Pero para frustración de El Bronco y desilusión de sus seguidores, esa candidatura ya no se grita. Se acabó la fiesta. ¿Y por qué se acabó? Porque una vez en el gobierno, él mismo descubrió que muchas de sus promesas de campaña eran imposibles, y ha tomado varias decisiones e inacciones en contra, las que han enojado a la ciudadanía neoleonesa, y con justa razón.

En la “vida real” de la política de gobierno, El Bronco no demuestra poder con el encargo, con el mandato de los votos. Y su imagen no sólo está totalmente ajena a Los Pinos, sino muy deteriorada ante sus conciudadanos. Ni siquiera con el apoyo de un excelente político, abogado y empresario que gobernó ya Nuevo León unos meses, don Fernando Elizondo.

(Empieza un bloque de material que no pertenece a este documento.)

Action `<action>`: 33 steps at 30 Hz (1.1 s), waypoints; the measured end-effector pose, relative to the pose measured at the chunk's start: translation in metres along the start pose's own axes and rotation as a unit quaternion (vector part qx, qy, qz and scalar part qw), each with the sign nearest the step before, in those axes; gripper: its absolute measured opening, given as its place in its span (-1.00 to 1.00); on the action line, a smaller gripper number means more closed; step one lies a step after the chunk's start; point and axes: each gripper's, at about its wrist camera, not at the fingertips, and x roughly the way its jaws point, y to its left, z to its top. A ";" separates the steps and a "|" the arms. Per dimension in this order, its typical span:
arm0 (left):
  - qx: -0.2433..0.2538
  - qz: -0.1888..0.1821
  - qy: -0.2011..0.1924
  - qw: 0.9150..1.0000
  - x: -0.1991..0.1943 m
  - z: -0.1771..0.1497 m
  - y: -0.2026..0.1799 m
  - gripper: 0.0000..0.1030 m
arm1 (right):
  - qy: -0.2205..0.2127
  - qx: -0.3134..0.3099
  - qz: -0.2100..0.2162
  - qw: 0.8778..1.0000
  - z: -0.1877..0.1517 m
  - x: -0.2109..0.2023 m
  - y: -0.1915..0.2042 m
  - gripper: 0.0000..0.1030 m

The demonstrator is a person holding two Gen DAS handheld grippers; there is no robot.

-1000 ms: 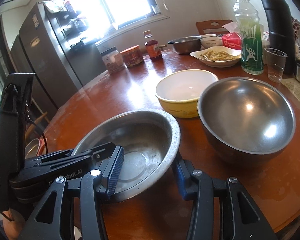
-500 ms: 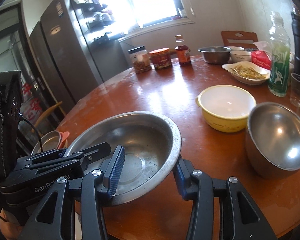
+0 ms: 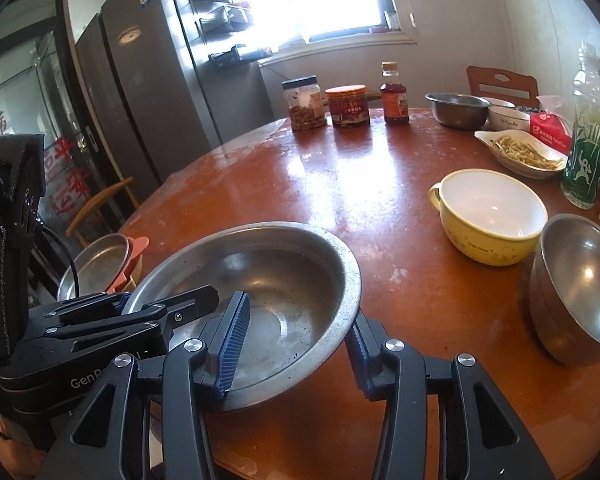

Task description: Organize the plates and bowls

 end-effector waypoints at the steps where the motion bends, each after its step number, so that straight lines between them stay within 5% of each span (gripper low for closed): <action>1: 0.002 0.002 0.000 1.000 0.002 -0.001 -0.001 -0.32 | 0.002 0.000 0.000 1.000 -0.002 0.000 0.000 -0.05; 26: 0.012 0.020 0.006 1.000 0.014 -0.009 -0.001 -0.32 | 0.023 0.011 -0.002 1.000 -0.014 0.009 -0.005 -0.05; 33: 0.013 0.027 0.001 1.000 0.010 -0.010 0.001 -0.32 | 0.021 0.016 -0.001 1.000 -0.012 0.007 -0.005 0.15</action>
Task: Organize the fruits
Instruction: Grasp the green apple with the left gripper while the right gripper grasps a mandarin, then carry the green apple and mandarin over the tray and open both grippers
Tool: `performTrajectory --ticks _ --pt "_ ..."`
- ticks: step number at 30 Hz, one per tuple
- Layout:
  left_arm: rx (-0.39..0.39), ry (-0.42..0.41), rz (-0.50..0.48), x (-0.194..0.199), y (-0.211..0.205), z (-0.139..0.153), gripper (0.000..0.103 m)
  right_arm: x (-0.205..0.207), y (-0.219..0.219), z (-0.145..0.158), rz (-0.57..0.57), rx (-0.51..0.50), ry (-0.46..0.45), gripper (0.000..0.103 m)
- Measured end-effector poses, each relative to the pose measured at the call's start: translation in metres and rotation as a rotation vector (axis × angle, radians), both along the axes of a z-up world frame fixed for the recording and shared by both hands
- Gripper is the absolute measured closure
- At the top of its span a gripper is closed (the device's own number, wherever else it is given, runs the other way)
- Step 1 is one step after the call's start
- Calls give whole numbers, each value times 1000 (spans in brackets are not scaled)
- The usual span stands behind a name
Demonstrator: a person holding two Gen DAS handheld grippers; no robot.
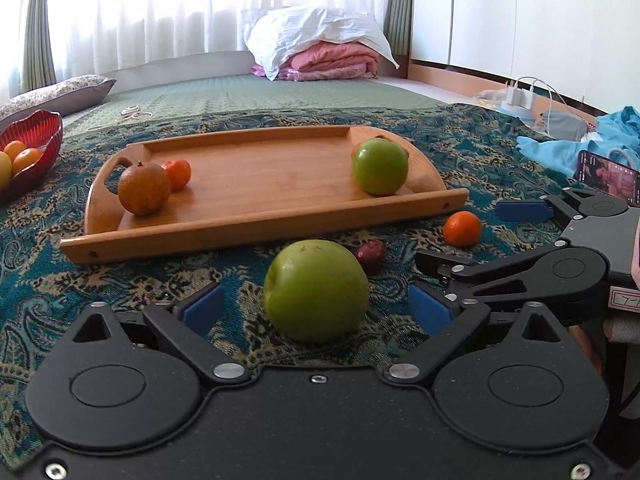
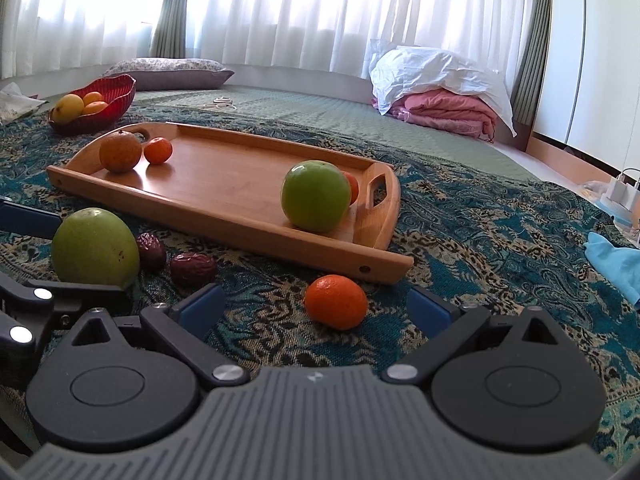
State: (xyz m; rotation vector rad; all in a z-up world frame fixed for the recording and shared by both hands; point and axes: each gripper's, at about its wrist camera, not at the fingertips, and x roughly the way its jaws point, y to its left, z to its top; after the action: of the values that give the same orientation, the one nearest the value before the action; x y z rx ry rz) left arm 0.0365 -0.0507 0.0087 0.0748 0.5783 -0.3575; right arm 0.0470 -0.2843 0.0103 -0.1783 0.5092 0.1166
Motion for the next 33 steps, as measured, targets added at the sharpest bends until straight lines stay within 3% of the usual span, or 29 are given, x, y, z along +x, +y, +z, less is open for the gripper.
performTrajectory --ticks 10,13,21,25,33 --pt "-19 34 17 9 2 -4 25 6 -7 -4 -20 69 68 22" --pt "-14 53 28 13 2 -7 35 7 -8 -4 -31 98 75 28" --pt "-24 48 33 16 1 -5 47 15 -13 2 -117 142 72 64" --pt "-44 60 38 17 4 -1 47 20 -22 6 -134 222 87 65" --pt "-56 29 77 24 17 14 47 27 -24 23 -140 255 36 65"
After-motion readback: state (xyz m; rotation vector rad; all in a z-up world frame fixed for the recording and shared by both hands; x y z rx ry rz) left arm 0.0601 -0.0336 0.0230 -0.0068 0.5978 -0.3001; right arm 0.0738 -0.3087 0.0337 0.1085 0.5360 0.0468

Empezó mal El Bronco al poner en cargos clave a personas “de dudosa reputación” o con un aparente conflicto de intereses. Su gabinete desilusionó y hasta enojó a los neoleoneses. Sigue tomando decisiones impopulares, que han llevado a reclamarle no ser el independiente que dijo ser. Lo acusan de priista.

¿Qué debe hacer la ciudadanía? Aprender la lección. Eligieron con suficiente mayoría de votos a un hombre de larga trayectoria priista, bravucón, gritón, que ofrecía las perlas de la Virgen, y que no podía ofrecer garantía alguna de ser capaz de gobernar el Estado. Ni siquiera hablemos de honradez, eso aún está por verse. Lo que hasta ahora ha hecho parece indicar que será un gobernador incapaz, y que efectivamente, en algún momento podría renunciar al cargo (otro de sus compromisos de campaña). Esperemos corrija el rumbo para bien de Nuevo León.

La moraleja que se presentaba por sus críticos serios en campaña sigue vigente: no hay razón para creerle, por sus antecedentes políticos. Quienes ya querían verlo en Los Pinos antes de entrar siquiera al Palacio de Gobierno de Nuevo León, ya lo saben: esto era y es un absurdo, producto de un entusiasmo desbordado que cayó en la ceguera y en un fanatismo efímero.

Lo importante es la lección, que puede verse como tal o ignorarse, que puede ser aprendida o tirada a la basura. No dejarse llevar por emociones desbordadas, menos en la política.